From: Jamie Lokier on
Phillip Susi wrote:
> On 4/21/2010 12:12 PM, Jamie Lokier wrote:
> > Asynchronous is available: Use clone or pthreads.
>
> Synchronous in another process is not the same as async. It seems I'm
> going to have to do this for now as a workaround, but one of the reasons
> that aio was created was to avoid the inefficiencies this introduces.
> Why create a new thread context, switch to it, put a request in the
> queue, then sleep, when you could just drop the request in the queue in
> the original thread and move on?

Because tests have found that it's sometimes faster than AIO anyway!

....for those things where AIO is supported at all. The problem with
more complicated fs operations (like, say, buffered file reads and
directory operations) is you can't just put a request in a queue.

Some of it has to be done in a context with stack and occasional
sleeping. It's just too complicated to make all filesystem operations
_entirely_ async, and that is the reason Linux AIO has never gotten
very far trying to do that.

Those things where putting a request on a queue works tend to move the
sleepable metadata fetching to the code _before_ the request is queued
to get around that.

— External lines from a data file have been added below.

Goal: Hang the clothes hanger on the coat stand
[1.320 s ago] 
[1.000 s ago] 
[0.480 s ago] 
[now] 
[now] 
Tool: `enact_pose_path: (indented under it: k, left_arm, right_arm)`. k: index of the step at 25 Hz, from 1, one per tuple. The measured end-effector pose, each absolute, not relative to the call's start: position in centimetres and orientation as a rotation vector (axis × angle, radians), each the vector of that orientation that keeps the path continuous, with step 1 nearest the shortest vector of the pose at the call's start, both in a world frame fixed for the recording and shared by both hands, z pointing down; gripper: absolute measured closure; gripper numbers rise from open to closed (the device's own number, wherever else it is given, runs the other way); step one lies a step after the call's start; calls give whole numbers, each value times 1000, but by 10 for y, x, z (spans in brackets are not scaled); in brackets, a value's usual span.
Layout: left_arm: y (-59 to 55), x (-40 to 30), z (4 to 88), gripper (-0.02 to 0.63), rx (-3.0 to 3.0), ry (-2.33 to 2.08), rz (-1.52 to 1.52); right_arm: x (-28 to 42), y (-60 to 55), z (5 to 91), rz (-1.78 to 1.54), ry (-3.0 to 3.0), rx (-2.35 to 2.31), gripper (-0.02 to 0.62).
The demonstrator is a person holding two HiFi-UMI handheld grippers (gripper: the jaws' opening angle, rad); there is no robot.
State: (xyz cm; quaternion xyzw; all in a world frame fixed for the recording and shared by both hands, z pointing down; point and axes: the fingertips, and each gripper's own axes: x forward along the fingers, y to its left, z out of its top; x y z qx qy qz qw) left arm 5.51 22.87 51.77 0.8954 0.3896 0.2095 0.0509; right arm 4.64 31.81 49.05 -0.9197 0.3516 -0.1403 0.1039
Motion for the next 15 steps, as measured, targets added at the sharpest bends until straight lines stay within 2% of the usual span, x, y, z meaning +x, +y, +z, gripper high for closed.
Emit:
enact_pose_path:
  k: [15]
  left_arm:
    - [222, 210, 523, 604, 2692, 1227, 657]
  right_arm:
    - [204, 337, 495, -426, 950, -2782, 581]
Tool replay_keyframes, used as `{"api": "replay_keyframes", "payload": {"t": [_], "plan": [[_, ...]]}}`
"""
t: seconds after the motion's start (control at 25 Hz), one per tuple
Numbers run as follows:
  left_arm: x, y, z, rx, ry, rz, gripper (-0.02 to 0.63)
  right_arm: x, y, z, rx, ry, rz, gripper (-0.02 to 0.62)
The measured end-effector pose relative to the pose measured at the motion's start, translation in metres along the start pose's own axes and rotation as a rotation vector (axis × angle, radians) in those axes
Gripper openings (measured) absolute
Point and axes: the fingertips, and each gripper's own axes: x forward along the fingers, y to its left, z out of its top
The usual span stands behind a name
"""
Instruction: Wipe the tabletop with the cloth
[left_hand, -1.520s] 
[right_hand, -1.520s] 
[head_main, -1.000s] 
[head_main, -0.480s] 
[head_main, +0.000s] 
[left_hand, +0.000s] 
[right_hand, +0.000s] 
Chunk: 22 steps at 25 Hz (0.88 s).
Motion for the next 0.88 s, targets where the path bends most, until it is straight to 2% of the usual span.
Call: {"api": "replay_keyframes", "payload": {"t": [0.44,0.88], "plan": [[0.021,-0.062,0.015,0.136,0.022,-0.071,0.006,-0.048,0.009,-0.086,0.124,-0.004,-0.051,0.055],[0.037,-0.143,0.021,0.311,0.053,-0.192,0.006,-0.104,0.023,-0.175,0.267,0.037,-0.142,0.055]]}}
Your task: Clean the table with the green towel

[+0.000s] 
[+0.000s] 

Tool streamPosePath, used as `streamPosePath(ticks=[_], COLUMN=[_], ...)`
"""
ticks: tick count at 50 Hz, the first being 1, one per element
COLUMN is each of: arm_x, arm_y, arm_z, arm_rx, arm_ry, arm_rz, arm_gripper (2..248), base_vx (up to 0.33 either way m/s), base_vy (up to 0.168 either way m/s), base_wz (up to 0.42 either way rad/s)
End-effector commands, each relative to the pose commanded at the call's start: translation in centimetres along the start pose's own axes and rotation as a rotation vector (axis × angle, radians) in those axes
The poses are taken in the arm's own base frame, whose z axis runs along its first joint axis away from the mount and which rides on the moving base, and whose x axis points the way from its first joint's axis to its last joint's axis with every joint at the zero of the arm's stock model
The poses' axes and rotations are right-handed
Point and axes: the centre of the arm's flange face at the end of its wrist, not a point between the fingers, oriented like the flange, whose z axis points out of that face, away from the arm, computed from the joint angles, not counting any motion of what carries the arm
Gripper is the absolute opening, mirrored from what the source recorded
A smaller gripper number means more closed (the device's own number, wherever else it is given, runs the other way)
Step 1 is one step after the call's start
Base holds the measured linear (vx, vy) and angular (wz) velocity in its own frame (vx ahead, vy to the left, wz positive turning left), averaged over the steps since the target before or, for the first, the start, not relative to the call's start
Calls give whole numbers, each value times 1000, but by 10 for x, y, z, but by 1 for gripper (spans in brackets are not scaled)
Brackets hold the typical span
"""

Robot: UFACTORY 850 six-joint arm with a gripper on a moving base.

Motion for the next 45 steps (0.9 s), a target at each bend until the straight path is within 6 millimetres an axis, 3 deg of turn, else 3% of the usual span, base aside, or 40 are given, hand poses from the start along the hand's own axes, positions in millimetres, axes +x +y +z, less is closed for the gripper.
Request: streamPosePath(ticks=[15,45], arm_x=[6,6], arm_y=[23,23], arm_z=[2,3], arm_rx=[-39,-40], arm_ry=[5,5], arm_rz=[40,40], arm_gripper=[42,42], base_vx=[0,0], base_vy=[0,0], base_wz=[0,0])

Which is one reason why Linux O_DIRECT AIO can
still block when submitting a request... :-/

The most promising direction for AIO at the moment is in fact spawning
kernel threads on demand to do the work that needs a context, and
swizzling some pointers so that it doesn't look like threads were used
to userspace.

Kernel threads on demand, especially magical demand at the point where
the thread would block, are faster than clone() in userspace - but not
expected to be much faster if you're reading from cold cache anyway,
with lots of blocking happening.

You might even find that calling readahead() on *files* goes a bit
faster if you have several threads working in parallel calling it,
because of the ability to parallelise metadata I/O.

> > A quick skim of fs/{ext3,ext4}/dir.c finds a call to
> > page_cache_sync_readahead. Doesn't that do any reading ahead? :-)
>
> Unfortunately it does not help when it is synchronous. The process
> still sleeps until it has fetched the blocks it needs. I believe that
> code just ends up doing a single 4kb read if the directory is no larger
> than that, or if it is, then it reads up to readahead_size. It puts the
> request in the queue then sleeps until all the data has been read, even
> if only the first 4kb was required before readdir() could return.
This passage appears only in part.